I'm led to believe that N comes from ammonium nitrate and P comes from potassium phosphate.

EDIT: After some more thought it is probable that pure ammonium nitrate is not used but some form of ammonium and nitrate is.

Ed, btw way you've got the atomic numbers and atomic weights mixed up. The atomic weights are K=39, N=14, O=16 and P=31.

For those who dose EI these amounts may seem tiny. For PMDD and PPS-Pro users then these values are quite similar. Under PMDD I dose 7ppm NO3 and 0.7ppm PO4 per week with 4wpg T5 lighting. Plants grow very well but slower than under EI which isn't a bad thing.

The one thing that I find strange is E123 that is added. It is Amaranth which as far as I can tell is just a food colouring.
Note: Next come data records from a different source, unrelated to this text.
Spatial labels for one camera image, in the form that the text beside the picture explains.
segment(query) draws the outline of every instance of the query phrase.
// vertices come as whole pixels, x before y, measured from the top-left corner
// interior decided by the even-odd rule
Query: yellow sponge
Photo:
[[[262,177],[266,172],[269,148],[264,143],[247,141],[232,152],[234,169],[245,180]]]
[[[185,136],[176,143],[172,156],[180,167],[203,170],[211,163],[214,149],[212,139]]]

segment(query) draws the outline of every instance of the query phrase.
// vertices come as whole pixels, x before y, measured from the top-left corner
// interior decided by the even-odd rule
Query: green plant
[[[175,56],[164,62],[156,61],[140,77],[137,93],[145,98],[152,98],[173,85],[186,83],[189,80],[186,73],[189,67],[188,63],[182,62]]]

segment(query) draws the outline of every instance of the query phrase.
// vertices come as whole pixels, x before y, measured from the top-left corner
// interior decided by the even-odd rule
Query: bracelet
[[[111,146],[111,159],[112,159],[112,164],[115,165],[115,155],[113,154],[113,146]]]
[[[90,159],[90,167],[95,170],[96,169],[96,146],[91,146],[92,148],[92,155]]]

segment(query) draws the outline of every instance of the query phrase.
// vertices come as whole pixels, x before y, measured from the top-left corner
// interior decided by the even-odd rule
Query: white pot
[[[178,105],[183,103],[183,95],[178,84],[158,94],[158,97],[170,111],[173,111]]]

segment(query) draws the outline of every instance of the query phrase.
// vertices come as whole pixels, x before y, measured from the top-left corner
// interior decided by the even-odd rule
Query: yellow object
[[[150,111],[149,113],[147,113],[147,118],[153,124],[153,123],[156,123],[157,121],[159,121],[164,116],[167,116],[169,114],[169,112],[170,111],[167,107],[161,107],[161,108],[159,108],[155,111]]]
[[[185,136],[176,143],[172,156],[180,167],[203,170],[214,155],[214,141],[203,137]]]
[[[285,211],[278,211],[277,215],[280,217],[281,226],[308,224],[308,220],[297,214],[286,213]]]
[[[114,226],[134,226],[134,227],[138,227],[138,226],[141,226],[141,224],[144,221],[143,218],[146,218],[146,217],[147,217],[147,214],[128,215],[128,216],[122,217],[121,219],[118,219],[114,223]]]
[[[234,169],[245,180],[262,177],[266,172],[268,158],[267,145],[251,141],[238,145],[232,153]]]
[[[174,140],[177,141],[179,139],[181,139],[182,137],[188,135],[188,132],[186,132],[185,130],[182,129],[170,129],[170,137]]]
Hopefully my calculations are correct.
James


----------



## Ray (10 Dec 2007)

How do you know it contains Ammonia?  I'm quite suprised because you can dose it weekly or daily, so a weekly does could be a bit high - especially if you dosed after some maintenance that disrupted the substrate and also caused an ammonia spike...

The 6ppm sounds about right, I've been double dosing it and after a couple of weeks and 1 50% water change it was at about 15ppm Ntrates according to my non calibrated test kit.


----------



## JamesC (10 Dec 2007)

Most of the off the shelf products use some form of ammonium as their source for N. Seachem's Flourish Nitrogen uses guanidine which is similar to urea. ADA Aqua Soil also uses ammonium or something similar to urea.

James

EDIT: Seachem's website even states that Flourish Nitrogen has N derived from Potassium Nitrate and Urea - http://www.seachem.com/products/product_pages/FlourishNitrogen.html


----------



## zig (10 Dec 2007)

Ok thanks for the input guys.

Thats very interesting James, so basically each 5ml dose gives me 6ppm no3 and 0.4ppm po4, very similar to pps or pmdd formula as you say I didn't realise it would be that close.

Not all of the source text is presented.